El primer día de enero se despertó al alba y ese
hecho fortuito determinó que resolviera ser metódico en su vida. En adelante
actuaría con todas las reglas del arte. Se ajustaría a todos los códigos.
Respetaría, sobre todo, el viejo y buen abecedario que, al fin y al cabo, es la
base del entendimiento humano.
Para cumplir con este plan empezó como es natural
por la letra A. Por lo tanto la primera semana amó a Ana; almorzó albóndigas,
arroz con azafrán, asado a la árabe y ananás. Adquirió anís, aguardiente y
hasta un poco de alcohol. Solamente anduvo en auto, asistió asiduamente al cine
Arizona, leyó Amalia, exclamó ¡ahijuna! y también ¡aleluya! y ¡albricias!

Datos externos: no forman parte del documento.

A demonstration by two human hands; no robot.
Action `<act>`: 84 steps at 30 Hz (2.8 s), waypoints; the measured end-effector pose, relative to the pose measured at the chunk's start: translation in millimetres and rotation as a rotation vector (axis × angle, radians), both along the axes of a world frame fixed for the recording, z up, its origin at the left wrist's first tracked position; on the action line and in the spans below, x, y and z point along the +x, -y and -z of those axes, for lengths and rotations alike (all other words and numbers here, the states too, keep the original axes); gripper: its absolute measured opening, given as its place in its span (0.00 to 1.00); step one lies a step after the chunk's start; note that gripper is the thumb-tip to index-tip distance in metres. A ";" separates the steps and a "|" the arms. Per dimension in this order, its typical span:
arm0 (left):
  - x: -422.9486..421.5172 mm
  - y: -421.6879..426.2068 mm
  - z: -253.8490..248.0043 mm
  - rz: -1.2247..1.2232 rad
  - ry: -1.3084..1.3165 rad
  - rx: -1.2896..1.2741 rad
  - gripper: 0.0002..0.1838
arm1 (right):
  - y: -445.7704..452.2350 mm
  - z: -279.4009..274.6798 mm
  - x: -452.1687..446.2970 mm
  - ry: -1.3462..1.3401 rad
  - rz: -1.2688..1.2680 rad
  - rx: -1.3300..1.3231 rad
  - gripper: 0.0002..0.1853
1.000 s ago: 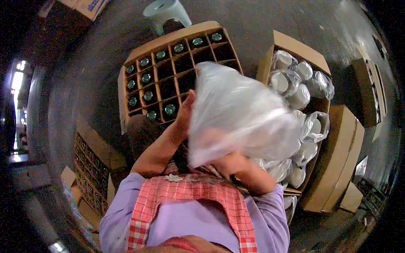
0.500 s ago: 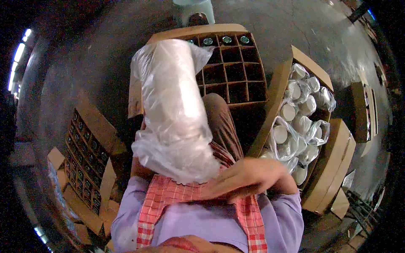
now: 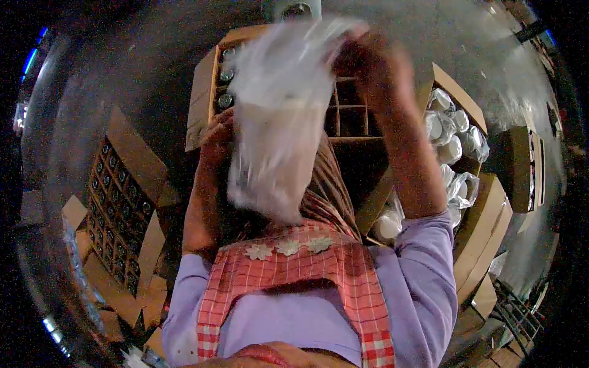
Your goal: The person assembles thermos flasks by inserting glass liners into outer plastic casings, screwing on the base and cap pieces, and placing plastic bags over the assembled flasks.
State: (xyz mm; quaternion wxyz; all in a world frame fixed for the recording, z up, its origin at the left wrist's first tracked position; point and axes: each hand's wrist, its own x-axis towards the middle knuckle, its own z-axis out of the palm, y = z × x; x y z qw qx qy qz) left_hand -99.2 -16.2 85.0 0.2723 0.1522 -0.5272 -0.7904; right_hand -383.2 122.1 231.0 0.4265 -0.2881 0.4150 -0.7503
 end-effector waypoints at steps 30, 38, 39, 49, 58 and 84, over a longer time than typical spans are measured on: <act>-29.3 -55.1 17.1 -0.250 -0.037 0.294 0.09 | -132.5 163.0 -20.6 -0.521 0.352 0.632 0.17; -9.3 -58.0 -22.9 -0.174 0.219 -0.040 0.31 | -33.5 110.6 -18.9 -0.602 0.081 0.659 0.20; 0.2 -68.4 -46.2 -0.192 0.264 -0.036 0.36 | -36.5 129.1 -24.3 -0.629 0.140 0.555 0.21; 4.2 -69.1 -63.7 -0.724 0.097 -1.320 0.44 | -5.5 134.6 18.1 -0.183 0.385 0.350 0.18; 22.4 -15.7 -18.9 -0.810 -0.127 0.653 0.28 | 4.0 34.3 36.4 -0.843 -0.019 -0.331 0.30; 25.8 56.4 21.5 -0.807 0.293 0.158 0.21 | 80.4 141.9 24.9 -0.199 0.045 0.117 0.12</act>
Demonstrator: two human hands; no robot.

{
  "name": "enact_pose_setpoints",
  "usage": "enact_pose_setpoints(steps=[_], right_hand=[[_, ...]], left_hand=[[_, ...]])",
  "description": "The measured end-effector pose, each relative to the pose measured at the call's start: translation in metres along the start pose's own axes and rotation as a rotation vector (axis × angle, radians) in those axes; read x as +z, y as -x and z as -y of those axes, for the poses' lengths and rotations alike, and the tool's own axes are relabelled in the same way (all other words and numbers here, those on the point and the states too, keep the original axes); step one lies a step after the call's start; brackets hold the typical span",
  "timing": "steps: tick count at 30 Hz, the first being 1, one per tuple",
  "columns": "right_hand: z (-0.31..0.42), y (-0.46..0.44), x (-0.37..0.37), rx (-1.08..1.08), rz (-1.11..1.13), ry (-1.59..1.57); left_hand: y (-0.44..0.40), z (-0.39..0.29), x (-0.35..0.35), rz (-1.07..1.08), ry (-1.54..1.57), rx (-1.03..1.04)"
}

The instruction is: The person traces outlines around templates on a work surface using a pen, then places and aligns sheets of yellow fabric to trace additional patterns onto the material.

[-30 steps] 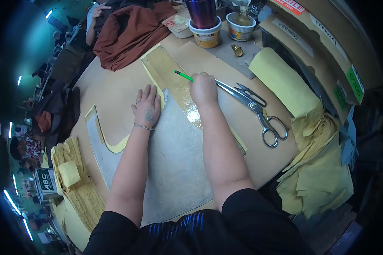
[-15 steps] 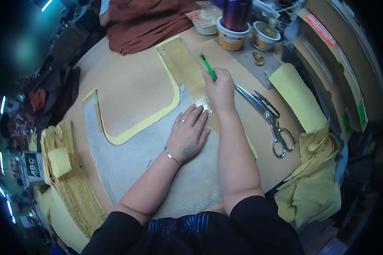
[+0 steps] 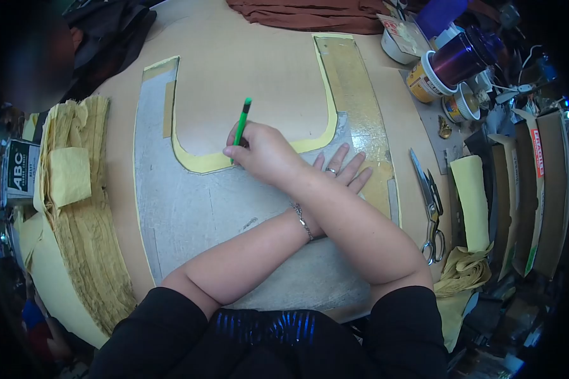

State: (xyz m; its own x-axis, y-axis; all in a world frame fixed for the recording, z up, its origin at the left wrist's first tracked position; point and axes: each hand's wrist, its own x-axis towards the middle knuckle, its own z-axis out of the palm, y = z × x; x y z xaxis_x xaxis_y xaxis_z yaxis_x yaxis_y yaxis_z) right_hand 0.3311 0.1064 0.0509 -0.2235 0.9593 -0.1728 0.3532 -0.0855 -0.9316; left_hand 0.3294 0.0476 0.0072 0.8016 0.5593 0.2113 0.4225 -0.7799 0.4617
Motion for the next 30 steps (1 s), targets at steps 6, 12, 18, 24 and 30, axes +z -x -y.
enact_pose_setpoints(steps=[6,12,18,24,30], right_hand=[[-0.005,0.019,-0.027,-0.082,-0.06,0.262],[-0.033,0.03,-0.124,0.141,-0.068,0.306],[-0.036,-0.036,-0.168,0.017,-0.143,0.629],[-0.05,-0.125,-0.195,-0.038,-0.339,0.461],[-0.071,-0.144,-0.192,-0.179,-0.642,0.042]], left_hand=[[-0.002,-0.003,0.004,-0.064,-0.103,0.033],[0.0,-0.008,-0.013,-0.013,0.022,-0.052],[0.0,-0.007,-0.011,-0.005,0.017,-0.047],[-0.001,-0.007,-0.015,-0.007,0.055,-0.058],[-0.002,-0.007,-0.013,-0.032,0.067,-0.075]])
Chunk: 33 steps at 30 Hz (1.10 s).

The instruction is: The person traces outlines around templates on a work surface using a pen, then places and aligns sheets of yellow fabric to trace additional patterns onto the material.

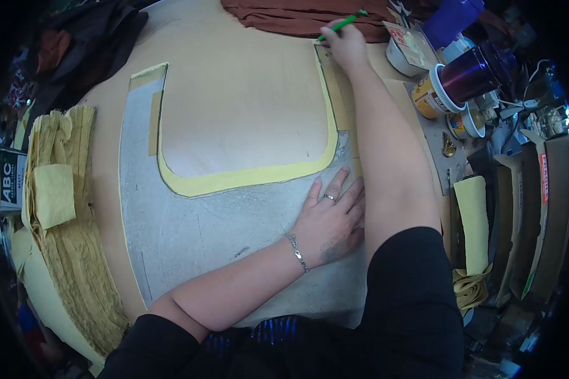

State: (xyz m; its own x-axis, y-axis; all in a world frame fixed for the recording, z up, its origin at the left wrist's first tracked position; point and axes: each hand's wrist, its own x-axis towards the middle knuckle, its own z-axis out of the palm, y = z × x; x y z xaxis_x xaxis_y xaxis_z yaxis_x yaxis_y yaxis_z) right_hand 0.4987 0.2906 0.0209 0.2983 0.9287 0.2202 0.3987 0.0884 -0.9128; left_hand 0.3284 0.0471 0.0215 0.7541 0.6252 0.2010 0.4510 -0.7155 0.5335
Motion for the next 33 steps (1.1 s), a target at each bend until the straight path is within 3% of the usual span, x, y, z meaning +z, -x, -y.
enact_pose_setpoints(steps=[3,5,7,11,12,15,16,22,26,28,29,31,32,33], right_hand=[[0.014,0.042,-0.015,0.021,-0.142,-0.124],[0.033,0.084,-0.024,0.093,-0.051,-0.136],[0.047,0.124,-0.028,0.183,0.186,-0.123],[0.084,0.191,0.016,0.3,0.449,-0.362],[0.087,0.198,0.029,0.255,0.498,-0.345],[0.095,0.208,0.066,0.152,0.624,-0.315],[0.101,0.209,0.076,0.149,0.651,-0.313],[0.112,0.218,0.103,-0.11,0.743,-0.102],[0.107,0.214,0.069,-0.202,0.724,0.089],[0.104,0.205,0.032,-0.113,0.709,0.237],[0.102,0.199,0.012,-0.019,0.715,0.255],[0.089,0.186,-0.027,0.07,0.725,0.289],[0.082,0.182,-0.041,0.228,0.69,0.178],[0.075,0.176,-0.051,0.22,0.684,0.201]], left_hand=[[0.002,0.001,0.005,-0.041,0.003,0.01],[0.003,0.001,0.007,-0.047,-0.005,0.013],[0.002,0.0,0.007,-0.033,-0.013,0.013],[-0.005,0.005,0.02,0.113,0.08,0.013],[-0.006,0.007,0.025,0.164,0.129,0.012],[-0.001,0.006,0.011,0.039,0.044,0.052],[-0.002,0.004,0.002,0.139,-0.087,0.086],[0.001,0.007,0.017,0.067,0.009,0.045],[-0.001,0.007,0.027,0.006,0.001,0.047],[-0.009,0.008,0.047,-0.019,-0.011,0.043],[-0.008,0.005,0.012,0.245,0.119,-0.016],[0.003,0.003,0.008,0.001,0.035,-0.005],[0.004,0.003,0.008,-0.015,0.03,-0.003],[0.004,0.002,0.008,-0.031,0.023,0.0]])
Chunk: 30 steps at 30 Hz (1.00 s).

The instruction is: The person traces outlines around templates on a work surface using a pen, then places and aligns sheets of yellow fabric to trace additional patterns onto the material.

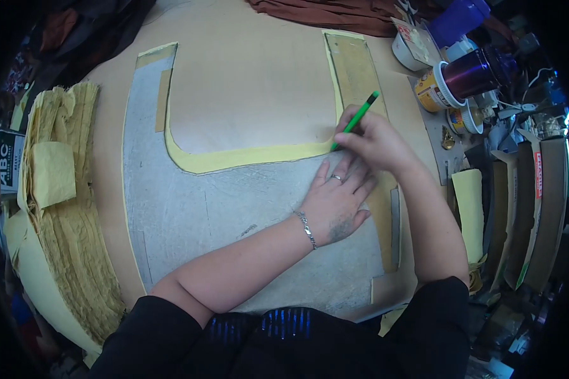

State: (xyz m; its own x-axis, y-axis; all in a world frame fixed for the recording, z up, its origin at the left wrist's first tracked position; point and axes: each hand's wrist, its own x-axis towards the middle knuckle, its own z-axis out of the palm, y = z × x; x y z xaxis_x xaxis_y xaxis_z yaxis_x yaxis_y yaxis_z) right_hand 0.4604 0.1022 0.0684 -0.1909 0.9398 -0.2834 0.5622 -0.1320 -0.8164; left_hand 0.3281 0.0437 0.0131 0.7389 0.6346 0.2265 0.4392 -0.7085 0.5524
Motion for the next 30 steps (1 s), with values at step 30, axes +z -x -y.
enact_pose_setpoints(steps=[30], right_hand=[[-0.068,-0.208,-0.072,-0.269,-0.928,-0.109]], left_hand=[[-0.1,0.084,-0.046,-0.131,0.097,-0.05]])
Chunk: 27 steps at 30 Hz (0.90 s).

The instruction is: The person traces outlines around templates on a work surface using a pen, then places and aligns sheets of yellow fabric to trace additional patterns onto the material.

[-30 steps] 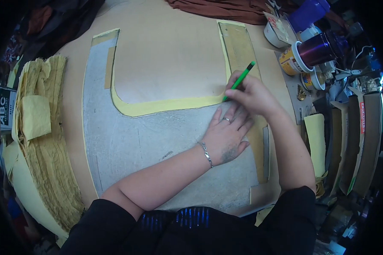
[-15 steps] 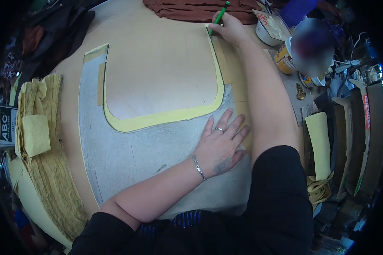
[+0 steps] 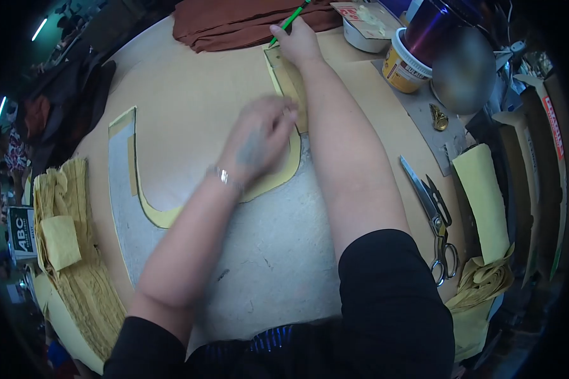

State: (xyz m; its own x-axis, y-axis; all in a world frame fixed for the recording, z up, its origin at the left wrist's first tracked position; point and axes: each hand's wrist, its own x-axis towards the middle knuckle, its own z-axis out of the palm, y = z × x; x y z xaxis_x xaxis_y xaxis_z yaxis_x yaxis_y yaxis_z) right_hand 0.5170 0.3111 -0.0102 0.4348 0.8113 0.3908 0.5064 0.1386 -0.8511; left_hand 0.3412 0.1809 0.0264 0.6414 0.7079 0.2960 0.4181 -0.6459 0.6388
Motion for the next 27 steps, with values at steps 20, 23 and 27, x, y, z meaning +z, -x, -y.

Ascendió a un árbol, adquirió un antifaz para asaltar un almacén y amaestró una
alondra.
Todo iba a pedir de boca. Y de vocabulario. Siempre
respetuoso del orden de las letras la segunda semana birló una bicicleta, besó
a Beatriz, bebió Borgoña. La tercera cazó cocodrilos, corrió carreras, cortejó
a Clara y cerró una cuenta. La cuarta semana se declaró a Desirée, dirigió un
diario, dibujó diagramas. La quinta semana engulló empanadas y enfermó del
estómago.
Cumplía una experiencia esencial que habría aportado
mucho a la humanidad de no ser por el accidente que le impidió llegar a la Z.
La decimotercera semana, sin tenerlo previsto, murió de meningitis.